Ce dernier est parti avant la fin, sans que la question de son éventuelle éviction du PPE ne soit évoquée. La procédure « article 7 » a été à peine mentionnée, les dirigeants présents rappelant que le PPE ne transigerait pas sur l’Etat de droit mais qu’ils avaient aussi la volonté de « garder la famille unie ».

Temporiser

Pas d’exclusion, donc, pour ce membre encombrant d’un parti paneuropéen aux racines profondément chrétiennes-démocrates, devenu le héros de l’extrême droite sur le Vieux Continent ? Manifestement pas tout de suite. »La presse ne peut pas me forcer à rejeter M. Orban, nous avons des règles« a lancé Joseph Daul, le président du PPE face aux média, expliquant que le parti attendrait de voir comment évolue la procédure article 7 (c’est au conseil de s’en emparer), pour prendre une décision. « Ce n’est pas dans ce type de sommets entre chefs qu’on lave son linge sale », prédisait une source au PPE avant l’événement.
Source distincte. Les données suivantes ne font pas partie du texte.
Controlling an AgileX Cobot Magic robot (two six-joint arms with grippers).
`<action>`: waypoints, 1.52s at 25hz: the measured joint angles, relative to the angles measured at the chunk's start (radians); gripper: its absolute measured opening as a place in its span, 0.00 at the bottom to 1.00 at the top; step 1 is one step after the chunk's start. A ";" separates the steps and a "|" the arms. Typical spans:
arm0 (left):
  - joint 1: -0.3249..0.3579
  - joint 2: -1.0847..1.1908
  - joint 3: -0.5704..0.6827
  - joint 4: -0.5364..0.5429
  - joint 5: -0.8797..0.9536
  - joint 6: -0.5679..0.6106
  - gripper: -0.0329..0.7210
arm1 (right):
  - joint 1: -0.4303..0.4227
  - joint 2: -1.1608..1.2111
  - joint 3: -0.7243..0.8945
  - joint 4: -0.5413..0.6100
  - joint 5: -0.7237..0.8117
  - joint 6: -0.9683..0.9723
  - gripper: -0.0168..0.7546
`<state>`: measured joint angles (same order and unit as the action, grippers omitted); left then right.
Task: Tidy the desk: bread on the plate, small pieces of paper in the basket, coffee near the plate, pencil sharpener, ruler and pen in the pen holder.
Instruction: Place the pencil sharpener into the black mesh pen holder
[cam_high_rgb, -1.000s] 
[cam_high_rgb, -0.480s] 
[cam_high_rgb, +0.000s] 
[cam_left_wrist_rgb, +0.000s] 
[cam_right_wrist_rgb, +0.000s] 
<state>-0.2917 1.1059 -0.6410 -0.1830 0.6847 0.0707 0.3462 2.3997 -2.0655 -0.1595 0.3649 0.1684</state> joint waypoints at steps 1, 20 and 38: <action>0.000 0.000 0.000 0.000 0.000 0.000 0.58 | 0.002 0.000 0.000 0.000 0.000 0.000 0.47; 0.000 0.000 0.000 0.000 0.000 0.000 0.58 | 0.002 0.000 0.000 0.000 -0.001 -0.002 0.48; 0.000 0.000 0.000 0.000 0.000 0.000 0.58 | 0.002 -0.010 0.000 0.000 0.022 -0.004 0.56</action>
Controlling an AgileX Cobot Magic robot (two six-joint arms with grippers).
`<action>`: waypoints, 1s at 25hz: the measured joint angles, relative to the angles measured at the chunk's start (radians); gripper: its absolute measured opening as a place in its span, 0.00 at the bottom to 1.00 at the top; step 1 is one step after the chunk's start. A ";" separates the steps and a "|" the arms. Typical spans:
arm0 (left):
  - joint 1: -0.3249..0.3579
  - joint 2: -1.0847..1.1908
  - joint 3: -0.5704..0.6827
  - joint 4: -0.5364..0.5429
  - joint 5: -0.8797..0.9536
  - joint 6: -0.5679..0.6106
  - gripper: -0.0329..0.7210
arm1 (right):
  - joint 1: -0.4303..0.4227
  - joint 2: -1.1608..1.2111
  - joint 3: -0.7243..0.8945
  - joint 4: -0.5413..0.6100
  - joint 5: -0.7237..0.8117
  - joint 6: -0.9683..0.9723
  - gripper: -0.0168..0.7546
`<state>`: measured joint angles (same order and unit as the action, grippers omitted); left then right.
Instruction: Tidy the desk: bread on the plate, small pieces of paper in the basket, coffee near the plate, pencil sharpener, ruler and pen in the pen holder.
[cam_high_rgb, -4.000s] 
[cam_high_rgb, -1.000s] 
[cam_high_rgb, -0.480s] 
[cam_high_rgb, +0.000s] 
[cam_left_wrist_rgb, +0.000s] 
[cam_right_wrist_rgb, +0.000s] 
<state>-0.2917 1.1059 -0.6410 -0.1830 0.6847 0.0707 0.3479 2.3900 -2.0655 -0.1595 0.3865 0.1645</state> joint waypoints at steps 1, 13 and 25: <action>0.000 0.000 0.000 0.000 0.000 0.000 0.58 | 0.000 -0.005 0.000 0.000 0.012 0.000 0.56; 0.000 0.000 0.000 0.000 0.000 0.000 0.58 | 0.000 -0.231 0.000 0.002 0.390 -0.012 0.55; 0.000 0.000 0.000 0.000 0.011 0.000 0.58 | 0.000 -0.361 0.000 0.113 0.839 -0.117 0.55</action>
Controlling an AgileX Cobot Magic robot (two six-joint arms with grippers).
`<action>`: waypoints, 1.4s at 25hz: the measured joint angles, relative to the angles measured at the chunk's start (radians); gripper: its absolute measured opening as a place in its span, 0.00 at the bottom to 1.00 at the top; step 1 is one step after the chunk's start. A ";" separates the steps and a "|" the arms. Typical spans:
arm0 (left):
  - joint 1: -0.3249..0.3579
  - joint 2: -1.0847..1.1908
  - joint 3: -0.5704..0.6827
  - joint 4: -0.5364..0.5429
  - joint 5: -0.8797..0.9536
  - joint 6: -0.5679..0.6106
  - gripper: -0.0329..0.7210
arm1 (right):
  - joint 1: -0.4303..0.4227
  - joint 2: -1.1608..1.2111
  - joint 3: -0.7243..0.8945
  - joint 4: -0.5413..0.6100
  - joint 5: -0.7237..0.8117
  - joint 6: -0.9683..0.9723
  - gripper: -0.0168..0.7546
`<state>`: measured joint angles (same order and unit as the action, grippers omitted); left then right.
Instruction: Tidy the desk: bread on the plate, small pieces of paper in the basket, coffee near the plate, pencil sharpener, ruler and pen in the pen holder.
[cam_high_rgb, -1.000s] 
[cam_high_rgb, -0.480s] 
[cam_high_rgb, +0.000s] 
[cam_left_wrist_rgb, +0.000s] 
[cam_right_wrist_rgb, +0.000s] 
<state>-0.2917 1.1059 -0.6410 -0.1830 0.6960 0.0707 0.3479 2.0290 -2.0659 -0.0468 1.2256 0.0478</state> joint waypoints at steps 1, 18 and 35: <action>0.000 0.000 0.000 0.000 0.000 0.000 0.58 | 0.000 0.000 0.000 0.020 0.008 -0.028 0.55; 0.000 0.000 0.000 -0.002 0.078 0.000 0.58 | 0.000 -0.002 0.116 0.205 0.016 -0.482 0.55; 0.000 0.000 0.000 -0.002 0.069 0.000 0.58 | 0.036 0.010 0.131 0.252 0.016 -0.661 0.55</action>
Et pour cause, Angela Merkel, qui reste la vraie « patronne » du PPE, n’est arrivée que pour le dîner des dirigeants européens : durant le sommet du PPE, la chancelière allemande visitait un centre de recherche du constructeur automobile Daimler, un rendez-vous « prévu de longue date », assurait-on au PPE, mais qui rendait impossible une quelconque décision.

Pour ne pas rajouter à une atmosphère déjà lourde, la Commission de Bruxelles a aussi voulu temporiser, mercredi, en évitant de pointer trop du doigt un autre Etat membre, lui aussi dans le collimateur de l’UE : la Pologne. Depuis décembre 2017, Varsovie fait l’objet de cette fameuse procédure « article 7 » pour « risque clair de violation grave de l’Etat de droit ».

La Commission européenne avait dans un premier temps prévu d’annoncer mercredi midi la saisine de la Cour de justice de l’UE à propos de la réforme très contestée de la Cour suprême polonaise, mais l’institution a préféré reporter sa décision. La saisine pourrait toutefois intervenir dans les jours qui viennent.